Öcalan und die Türkei: Kommt wieder Bewegung in die Kurdenfrage?
Kurdenführer Abdullah Öcalan befiehlt aus dem Gefängnis das Ende eines Hungerstreiks. Ein Zeichen der Entspannung im Verhältnis zur Türkei? Ein Kommentar.
Selbst Jahrzehnte nach seiner Inhaftierung ist der Chef der Terrororganisation PKK, Abdullah Öcalan, für viele Kurden ein wichtiger Mann. Auf seinen Befehl hin beendeten kurdische Politiker und Häftlinge am Sonntag ihre Hungerstreiks.

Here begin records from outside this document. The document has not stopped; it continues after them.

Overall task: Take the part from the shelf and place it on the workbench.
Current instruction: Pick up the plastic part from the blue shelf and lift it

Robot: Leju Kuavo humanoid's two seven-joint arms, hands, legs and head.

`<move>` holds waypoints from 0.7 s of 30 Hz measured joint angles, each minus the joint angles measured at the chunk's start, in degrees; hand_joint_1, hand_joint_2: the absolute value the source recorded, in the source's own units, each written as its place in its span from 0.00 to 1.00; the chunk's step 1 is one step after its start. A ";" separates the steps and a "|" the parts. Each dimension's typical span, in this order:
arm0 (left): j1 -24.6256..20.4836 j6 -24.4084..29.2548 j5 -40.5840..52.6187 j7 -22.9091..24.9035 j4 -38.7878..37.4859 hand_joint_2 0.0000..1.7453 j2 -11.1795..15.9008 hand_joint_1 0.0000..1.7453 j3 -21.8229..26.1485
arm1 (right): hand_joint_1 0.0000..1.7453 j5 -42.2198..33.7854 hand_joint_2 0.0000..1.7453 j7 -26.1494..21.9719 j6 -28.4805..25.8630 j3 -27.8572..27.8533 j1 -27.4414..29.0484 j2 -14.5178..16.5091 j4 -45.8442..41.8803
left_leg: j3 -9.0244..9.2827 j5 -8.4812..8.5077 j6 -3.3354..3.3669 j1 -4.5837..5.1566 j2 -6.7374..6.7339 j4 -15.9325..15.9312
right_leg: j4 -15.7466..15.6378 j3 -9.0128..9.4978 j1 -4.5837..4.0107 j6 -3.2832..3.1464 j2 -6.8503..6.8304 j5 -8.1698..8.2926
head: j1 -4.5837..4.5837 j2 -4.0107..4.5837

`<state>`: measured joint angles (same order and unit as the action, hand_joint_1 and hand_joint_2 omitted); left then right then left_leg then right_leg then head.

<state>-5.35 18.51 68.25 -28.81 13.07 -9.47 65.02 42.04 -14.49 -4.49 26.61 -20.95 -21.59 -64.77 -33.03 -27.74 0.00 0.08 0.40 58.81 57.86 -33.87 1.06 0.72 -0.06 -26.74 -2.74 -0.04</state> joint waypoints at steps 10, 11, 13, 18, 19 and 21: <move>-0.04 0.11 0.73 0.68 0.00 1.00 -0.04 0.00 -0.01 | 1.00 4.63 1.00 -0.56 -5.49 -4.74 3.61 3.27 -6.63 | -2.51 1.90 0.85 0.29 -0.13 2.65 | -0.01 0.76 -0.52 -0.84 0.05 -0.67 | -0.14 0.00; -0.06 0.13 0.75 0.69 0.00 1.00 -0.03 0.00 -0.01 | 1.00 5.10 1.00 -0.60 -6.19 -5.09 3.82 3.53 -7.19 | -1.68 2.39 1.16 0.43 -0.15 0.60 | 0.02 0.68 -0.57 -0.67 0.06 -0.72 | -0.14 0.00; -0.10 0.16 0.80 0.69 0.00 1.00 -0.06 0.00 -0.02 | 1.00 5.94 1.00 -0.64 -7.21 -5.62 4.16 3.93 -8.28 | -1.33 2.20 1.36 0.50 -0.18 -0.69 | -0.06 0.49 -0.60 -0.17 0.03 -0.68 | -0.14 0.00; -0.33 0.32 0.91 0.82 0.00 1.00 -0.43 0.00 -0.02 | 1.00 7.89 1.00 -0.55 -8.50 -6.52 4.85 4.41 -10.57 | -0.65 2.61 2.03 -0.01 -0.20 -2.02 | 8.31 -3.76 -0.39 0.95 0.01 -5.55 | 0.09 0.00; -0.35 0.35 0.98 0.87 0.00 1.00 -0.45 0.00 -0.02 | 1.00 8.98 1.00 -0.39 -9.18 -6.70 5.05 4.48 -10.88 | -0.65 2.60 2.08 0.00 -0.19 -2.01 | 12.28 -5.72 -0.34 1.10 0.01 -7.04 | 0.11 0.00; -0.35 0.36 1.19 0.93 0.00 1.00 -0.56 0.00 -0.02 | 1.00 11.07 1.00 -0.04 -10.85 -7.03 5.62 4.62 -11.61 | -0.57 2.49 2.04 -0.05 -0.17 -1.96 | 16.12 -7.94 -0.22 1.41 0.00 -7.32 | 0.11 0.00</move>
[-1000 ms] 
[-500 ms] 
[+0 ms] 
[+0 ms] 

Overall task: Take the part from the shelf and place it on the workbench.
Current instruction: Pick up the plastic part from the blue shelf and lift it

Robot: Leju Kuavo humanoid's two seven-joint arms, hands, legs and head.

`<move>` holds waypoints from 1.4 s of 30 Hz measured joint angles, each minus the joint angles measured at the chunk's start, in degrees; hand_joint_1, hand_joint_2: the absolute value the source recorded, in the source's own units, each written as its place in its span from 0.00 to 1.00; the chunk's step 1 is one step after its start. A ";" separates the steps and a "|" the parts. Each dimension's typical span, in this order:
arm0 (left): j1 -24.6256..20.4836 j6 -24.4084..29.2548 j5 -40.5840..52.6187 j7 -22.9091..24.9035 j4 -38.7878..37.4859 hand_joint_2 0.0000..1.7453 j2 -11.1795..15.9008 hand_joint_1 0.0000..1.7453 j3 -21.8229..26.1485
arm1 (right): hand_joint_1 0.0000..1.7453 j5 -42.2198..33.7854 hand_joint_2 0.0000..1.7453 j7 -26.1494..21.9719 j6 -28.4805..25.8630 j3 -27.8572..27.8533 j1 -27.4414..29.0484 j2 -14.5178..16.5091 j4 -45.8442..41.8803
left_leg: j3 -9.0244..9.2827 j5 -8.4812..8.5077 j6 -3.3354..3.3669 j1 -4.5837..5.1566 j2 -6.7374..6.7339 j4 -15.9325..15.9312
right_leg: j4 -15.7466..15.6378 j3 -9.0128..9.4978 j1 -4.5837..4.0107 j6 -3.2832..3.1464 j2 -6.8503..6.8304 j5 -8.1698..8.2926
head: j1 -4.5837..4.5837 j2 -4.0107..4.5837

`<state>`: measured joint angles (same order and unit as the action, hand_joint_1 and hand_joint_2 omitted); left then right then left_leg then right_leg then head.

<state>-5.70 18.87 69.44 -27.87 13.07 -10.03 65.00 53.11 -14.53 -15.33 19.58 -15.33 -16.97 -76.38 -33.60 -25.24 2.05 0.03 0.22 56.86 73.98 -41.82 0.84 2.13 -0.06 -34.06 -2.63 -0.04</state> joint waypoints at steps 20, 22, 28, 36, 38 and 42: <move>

Die türkische Regierung hatte Öcalan nach Jahren wieder Kontakt zu seinen Anwälten erlaubt, um ihm die Möglichkeit zu geben, auf die Hungerstreikenden einzuwirken. Ankara wollte Todesfälle und neue Unruhen verhindern. Auch im Konflikt zwischen der Türkei und den syrischen Kurden könnte Öcalan vermitteln.
Dass Präsident Erdogan hofft, wegen der neuen Linie bei der neuen Bürgermeisterwahl in Istanbul mehr Zuspruch von den Kurden zu bekommen, ist unwahrscheinlich. Zwar leben am Bosporus mehr als eine Million Kurden, deren Stimmen bei der Wahl am 23. Juni ausschlaggebend sein könnten. Doch mit ein paar Anwaltsbesuchen allein dürften sie nicht zu überzeugen sein. Das ist zu durchsichtig: Erdogans Regierung verteufelt die legale Kurdenpartei HDP als Terroristenbande. Immerhin signalisiert die Türkei aber die Bereitschaft, Probleme anders zu lösen als mit Gewalt. Ein neuer Friedensprozess ist das noch nicht – besser aber als die Sprachlosigkeit der vergangenen Jahre.